Risheng Xu, Joshua Materi, Divyaansh Raj, Safwan Alomari, Yuanxuan Xia, Sumil K. Nair, Pavan P. Shah, Nivedha Kannapadi, Timothy Kim, Judy Huang, Chetan Bettegowda, and Michael Lim

OBJECTIVE

Internal neurolysis (IN) and intraoperative glycerin rhizotomy (ioGR) are emerging surgical options for patients with trigeminal neuralgia without neurovascular contact.
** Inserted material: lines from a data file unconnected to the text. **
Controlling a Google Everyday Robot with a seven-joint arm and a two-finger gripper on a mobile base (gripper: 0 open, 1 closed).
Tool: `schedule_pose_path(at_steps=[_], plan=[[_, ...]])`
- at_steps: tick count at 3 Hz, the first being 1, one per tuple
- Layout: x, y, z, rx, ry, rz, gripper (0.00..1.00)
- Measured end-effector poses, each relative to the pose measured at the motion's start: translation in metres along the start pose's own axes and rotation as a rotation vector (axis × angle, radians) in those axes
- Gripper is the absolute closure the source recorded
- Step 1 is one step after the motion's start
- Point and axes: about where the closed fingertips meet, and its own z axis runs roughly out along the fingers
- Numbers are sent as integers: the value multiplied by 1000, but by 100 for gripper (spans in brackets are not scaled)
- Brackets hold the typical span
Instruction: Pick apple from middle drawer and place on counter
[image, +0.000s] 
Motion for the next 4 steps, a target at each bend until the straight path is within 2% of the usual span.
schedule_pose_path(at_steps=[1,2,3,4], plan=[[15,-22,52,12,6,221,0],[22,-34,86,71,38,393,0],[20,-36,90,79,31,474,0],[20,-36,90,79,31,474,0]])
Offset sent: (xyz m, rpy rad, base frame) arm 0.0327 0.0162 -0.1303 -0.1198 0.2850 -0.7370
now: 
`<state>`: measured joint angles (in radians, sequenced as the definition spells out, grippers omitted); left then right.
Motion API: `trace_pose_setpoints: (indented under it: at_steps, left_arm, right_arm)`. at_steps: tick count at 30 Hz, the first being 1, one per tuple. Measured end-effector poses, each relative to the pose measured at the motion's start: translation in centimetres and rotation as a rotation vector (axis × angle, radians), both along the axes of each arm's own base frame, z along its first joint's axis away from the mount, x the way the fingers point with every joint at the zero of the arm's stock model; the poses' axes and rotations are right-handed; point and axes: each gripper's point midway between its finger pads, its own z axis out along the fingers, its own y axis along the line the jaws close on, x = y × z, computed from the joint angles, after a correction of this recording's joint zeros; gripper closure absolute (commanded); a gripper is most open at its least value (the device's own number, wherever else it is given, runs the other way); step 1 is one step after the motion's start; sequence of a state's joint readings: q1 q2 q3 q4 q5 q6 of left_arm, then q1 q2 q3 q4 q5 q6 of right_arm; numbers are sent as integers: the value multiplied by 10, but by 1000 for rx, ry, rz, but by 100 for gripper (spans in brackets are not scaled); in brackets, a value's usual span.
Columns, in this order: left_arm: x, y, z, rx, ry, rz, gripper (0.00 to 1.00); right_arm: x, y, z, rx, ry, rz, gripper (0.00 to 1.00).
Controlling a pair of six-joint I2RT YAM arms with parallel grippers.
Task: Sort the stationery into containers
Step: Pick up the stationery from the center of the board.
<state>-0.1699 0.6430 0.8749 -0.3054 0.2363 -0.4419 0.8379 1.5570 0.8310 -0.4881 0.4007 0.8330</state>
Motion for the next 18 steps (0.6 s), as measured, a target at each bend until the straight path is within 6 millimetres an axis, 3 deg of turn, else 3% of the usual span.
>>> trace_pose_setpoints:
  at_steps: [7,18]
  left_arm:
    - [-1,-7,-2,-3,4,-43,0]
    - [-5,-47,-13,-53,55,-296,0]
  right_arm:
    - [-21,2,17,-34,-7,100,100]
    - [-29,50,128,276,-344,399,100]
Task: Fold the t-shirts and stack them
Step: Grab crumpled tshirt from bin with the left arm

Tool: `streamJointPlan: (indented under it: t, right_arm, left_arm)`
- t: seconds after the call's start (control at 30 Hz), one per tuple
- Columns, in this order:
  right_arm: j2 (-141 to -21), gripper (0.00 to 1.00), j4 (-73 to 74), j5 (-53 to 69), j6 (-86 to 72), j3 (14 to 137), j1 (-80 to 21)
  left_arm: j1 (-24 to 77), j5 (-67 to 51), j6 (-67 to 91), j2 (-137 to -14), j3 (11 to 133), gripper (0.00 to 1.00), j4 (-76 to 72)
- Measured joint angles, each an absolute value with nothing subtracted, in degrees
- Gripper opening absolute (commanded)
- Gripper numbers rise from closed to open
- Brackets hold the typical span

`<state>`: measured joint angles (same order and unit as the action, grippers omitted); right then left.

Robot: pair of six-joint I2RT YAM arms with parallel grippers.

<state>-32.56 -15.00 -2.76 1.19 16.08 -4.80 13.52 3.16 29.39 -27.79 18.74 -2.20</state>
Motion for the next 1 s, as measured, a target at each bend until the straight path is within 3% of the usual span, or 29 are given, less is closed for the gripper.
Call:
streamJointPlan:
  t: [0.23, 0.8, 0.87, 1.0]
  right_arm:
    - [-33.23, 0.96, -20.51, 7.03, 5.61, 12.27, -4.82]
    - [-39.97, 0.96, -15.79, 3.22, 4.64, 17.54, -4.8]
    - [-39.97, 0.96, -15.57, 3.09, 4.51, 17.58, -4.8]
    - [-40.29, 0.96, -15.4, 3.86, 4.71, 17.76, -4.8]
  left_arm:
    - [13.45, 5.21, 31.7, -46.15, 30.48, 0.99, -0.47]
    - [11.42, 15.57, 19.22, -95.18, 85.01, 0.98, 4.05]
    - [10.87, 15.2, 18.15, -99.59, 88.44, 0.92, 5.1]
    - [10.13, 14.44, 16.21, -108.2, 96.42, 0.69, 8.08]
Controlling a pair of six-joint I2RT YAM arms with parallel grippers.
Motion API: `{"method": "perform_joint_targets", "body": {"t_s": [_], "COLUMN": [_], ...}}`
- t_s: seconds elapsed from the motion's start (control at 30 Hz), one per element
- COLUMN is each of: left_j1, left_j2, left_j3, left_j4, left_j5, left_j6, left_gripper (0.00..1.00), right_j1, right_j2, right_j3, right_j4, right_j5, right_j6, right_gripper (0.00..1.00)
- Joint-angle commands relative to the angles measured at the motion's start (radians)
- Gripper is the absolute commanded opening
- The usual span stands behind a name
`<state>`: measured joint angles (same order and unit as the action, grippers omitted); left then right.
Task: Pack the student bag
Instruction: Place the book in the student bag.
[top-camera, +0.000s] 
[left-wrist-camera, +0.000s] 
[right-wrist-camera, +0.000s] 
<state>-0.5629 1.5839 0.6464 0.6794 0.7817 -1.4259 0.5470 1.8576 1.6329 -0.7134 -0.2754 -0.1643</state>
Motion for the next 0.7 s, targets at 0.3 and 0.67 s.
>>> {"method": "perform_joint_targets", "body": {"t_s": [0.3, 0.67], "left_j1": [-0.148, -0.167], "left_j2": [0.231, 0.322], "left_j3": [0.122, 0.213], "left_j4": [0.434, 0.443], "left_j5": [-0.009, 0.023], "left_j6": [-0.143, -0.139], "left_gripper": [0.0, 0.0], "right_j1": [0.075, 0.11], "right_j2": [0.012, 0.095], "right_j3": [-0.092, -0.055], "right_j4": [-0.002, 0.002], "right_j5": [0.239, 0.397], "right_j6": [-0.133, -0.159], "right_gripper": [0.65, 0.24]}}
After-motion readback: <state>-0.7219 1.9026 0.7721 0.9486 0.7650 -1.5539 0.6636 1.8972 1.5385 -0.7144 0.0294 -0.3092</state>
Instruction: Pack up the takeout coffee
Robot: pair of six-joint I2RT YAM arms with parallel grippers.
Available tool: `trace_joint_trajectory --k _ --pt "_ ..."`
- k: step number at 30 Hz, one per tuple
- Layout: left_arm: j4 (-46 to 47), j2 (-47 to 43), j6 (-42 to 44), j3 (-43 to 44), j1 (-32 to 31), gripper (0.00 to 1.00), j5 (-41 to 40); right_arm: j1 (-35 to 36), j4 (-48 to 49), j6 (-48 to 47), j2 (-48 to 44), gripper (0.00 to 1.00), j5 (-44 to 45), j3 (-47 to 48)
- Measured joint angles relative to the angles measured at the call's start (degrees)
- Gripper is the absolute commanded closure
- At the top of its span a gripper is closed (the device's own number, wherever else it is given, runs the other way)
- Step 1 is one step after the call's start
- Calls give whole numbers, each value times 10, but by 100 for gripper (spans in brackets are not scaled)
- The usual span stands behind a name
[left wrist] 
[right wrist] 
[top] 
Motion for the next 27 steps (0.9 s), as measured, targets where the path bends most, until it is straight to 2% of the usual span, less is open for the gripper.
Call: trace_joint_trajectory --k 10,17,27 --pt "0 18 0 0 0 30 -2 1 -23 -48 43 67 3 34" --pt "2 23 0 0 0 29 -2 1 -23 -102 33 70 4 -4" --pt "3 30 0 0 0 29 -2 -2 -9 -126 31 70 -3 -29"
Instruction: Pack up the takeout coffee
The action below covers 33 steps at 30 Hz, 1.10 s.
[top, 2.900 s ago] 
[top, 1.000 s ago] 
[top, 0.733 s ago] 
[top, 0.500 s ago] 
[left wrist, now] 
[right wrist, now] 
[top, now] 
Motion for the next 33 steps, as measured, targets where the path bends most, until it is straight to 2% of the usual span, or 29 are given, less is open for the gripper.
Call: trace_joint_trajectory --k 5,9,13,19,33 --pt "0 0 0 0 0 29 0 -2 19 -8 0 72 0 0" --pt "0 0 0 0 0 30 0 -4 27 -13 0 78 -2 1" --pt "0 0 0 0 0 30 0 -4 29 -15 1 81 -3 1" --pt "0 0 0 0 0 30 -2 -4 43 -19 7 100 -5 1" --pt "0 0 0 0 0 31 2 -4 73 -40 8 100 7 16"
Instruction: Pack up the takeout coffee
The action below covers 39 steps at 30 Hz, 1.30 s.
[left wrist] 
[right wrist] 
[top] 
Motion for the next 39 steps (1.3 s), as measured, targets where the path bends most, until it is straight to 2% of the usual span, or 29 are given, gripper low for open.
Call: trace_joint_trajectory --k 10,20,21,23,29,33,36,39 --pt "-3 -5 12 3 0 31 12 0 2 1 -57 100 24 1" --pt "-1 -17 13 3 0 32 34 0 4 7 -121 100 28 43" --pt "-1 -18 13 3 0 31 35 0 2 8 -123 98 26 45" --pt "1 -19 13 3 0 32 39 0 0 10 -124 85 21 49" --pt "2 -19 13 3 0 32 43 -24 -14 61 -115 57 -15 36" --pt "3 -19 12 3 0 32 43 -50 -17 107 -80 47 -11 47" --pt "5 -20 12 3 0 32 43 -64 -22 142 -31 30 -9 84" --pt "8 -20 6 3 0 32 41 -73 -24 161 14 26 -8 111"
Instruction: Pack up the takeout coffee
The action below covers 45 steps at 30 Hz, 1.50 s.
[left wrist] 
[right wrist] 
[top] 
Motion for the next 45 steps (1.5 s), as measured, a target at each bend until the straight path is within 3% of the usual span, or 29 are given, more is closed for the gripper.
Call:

The objective of this study was to compare the neurological outcomes of patients who underwent IN with those of patients who underwent ioGR.

METHODS

The authors retrospectively reviewed all patients who underwent IN or ioGR for trigeminal neuralgia at our institution. Patient demographic characteristics and immediate postoperative outcomes, as well as long-term neurological outcomes, were compared.

RESULTS

Of 1044 patients who underwent open surgical treatment for trigeminal neuralgia, 56 patients underwent IN and 91 underwent ioGR. Of these 147 patients, 37 had no evidence of intraoperative neurovascular conflict. All patients who underwent IN and 96.7% of patients who underwent ioGR had immediate postoperative pain relief. At last follow-up, patients who underwent IN had lower Barrow Neurological Institute (BNI) pain intensity scores (p = 0.05), better BNI facial numbness scores (p < 0.01), and a greater degree of pain improvement (p = 0.05) compared with those who underwent ioGR. Patients who underwent IN also had significantly lower rates of symptomatic pain recurrence (p < 0.01) at last follow-up over an average of 9.5 months.

CONCLUSIONS

IN appears to provide patients with a greater degree of pain relief, lower rates of facial numbness, and lower rates of pain recurrence compared with ioGR. Future prospective studies will better characterize long-term pain recurrence and outcomes.